Problem to solve: Return every line from the one with "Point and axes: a" through the one with "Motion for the", inclusive, exactly as it appears below.

Collected data:
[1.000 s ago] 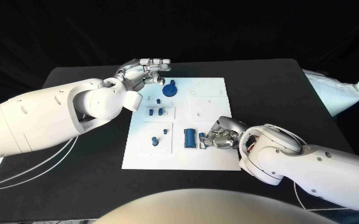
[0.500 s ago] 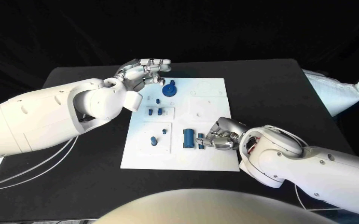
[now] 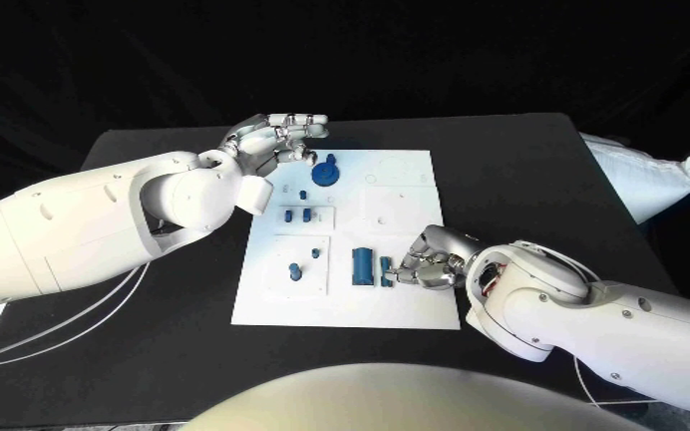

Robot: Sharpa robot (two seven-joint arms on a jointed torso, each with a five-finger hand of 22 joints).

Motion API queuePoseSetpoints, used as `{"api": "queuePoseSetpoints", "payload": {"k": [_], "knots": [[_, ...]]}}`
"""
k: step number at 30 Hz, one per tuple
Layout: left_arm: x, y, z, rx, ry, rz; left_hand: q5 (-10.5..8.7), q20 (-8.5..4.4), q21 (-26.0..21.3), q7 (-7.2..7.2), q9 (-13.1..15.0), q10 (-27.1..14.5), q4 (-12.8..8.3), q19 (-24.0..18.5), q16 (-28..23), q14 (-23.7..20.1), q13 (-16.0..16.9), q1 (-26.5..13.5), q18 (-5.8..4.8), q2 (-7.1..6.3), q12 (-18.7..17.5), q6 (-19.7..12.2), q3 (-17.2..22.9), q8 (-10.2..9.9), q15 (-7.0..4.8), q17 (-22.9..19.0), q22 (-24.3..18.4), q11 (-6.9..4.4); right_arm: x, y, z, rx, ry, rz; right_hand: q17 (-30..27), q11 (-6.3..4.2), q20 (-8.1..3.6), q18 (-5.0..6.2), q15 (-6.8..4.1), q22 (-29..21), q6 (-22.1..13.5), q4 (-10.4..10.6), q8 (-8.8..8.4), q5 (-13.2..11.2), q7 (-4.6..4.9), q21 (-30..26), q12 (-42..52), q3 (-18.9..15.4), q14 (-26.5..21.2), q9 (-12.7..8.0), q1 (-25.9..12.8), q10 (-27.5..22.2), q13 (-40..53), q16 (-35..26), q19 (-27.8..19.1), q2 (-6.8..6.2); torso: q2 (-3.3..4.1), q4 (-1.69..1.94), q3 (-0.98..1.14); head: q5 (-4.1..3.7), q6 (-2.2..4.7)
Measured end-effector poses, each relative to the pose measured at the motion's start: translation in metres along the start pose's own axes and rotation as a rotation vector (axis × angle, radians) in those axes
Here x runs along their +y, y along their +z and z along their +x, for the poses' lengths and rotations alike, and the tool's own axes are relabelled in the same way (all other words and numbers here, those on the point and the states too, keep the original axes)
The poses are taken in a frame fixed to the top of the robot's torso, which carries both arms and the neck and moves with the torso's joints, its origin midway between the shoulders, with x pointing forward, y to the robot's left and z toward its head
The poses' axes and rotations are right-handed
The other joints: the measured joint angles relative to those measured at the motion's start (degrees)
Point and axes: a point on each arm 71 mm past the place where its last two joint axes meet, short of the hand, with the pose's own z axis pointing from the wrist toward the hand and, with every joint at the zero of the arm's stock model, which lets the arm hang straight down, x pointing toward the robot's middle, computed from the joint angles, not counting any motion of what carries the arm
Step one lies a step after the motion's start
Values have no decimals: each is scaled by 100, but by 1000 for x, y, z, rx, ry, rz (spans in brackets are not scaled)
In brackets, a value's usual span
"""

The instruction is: Assemble the parts on the task board

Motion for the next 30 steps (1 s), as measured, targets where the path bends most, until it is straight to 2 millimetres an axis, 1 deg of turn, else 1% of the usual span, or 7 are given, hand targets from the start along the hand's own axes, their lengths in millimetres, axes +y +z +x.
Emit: {"api": "queuePoseSetpoints", "payload": {"k": [3, 7, 15, 21, 25, 27, 30], "knots": [[0, 0, 0, 1, 0, 0, 0, 0, 0, 0, 0, 0, 0, 0, 0, 0, 0, 0, 1, 0, 0, 0, 0, 0, 0, 0, 0, 0, 0, 2, 0, 0, -6, -1, 0, 0, 0, 0, 0, 2, 0, -180, 0, -370, 0, 0, -1, 22, 0, 4, 301, 0, 7, 0, 0, 38, 1, 0, 0, -3, 0], [0, 0, 0, 2, 0, -1, 0, 0, 0, 0, 0, 0, 0, 0, 0, 0, 0, 0, 0, 0, 0, 0, 0, 0, 0, 0, 0, 0, 2, 5, 1, -3, -16, -5, 0, 1, 0, 0, 0, 2, 0, -235, 0, -503, 0, 0, -2, 27, 0, 8, 419, -1, 15, 0, 0, 66, 1, 3, 0, -8, 0], [0, 1, 0, 3, 0, -1, 0, 0, 0, 20, 0, -15, -16, 0, 0, 0, 0, 0, 1, 0, 33, -22, -16, 0, 0, -11, -9, 15, -1, 6, -2, -27, -17, -13, 4, 38, 0, 0, 0, 1, -76, -152, -46, -324, 50, 0, -189, -70, 0, -16, 388, -38, -86, 0, 0, 86, -1, 6, -1, 4, 23], [3, 3, -5, -12, 6, -6, 0, 50, -111, 11, 0, -64, 35, -50, -37, -137, -1, -38, 0, 38, 84, -31, -71, 29, 22, -76, -56, 2, -11, 3, -23, -60, 88, -40, 4, 137, 73, 0, 45, -140, -357, -100, -226, -69, 150, -168, -781, -237, 1, -87, 315, -311, -447, -148, -73, 28, -44, -6, -18, 3, 121], [6, 7, -12, -34, 11, -6, 0, 85, -436, 22, 0, -151, 76, -412, -530, -522, -21, -76, 1, 50, 99, -44, -175, 38, 57, -345, -254, 27, -16, 9, -49, -86, 228, -96, -11, 218, 139, 4, 117, -855, -610, -198, -256, -107, 250, -630, -2015, -287, -10, -164, 584, -856, -1249, -619, -405, 181, -114, -16, -46, -33, 248], [9, 9, -17, -52, 14, -4, 0, 139, -734, 0, -5, -189, 136, -726, -1036, -760, -69, -183, 0, 28, 99, -83, -247, 38, 111, -599, -451, 64, -19, 15, -66, -109, 319, -134, -506, 264, 170, 188, 159, -1441, -747, -290, -256, -239, 295, -1034, -2767, -248, -10, -206, 783, -1202, -1773, -1095, -682, 257, -160, -26, -66, -50, 325], [12, 13, -25, -83, 16, 4, 0, 253, -1225, 2, -6, -201, 242, -1171, -1966, -1021, -160, -275, 0, -2, 9, -144, -354, 38, 262, -1023, -826, 77, -25, 29, -90, -152, 457, -185, -2022, 348, 235, 497, 251, -3072, -924, -379, -256, -364, 385, -2269, -3534, -160, -449, -273, 1042, -1623, -2394, -2574, -1470, 335, -251, -48, -105, -71, 475]]}}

Response area:
Point and axes: a point on each arm 71 mm past the place where its last two joint axes meet, short of the hand, with the pose's own z axis pointing from the wrist toward the hand and, with every joint at the zero of the arm's stock model, which lets the arm hang straight down, x pointing toward the robot's middle, computed from the joint angles, not counting any motion of what carries the arm
Step one lies a step after the motion's start
Values have no decimals: each is scaled by 100, but by 1000 for x, y, z, rx, ry, rz (spans in brackets are not scaled)
In brackets, a value's usual span
"""

The instruction is: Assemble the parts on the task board

Motion for the next 30 steps (1 s), as measured, targets where the path bends most, until it is straight to 2 millimetres an axis, 1 deg of turn, else 1% of the usual span, or 7 are given, hand targets from the start along the hand's own axes, their lengths in millimetres, axes +y +z +x.

What this exercise required has been given in full.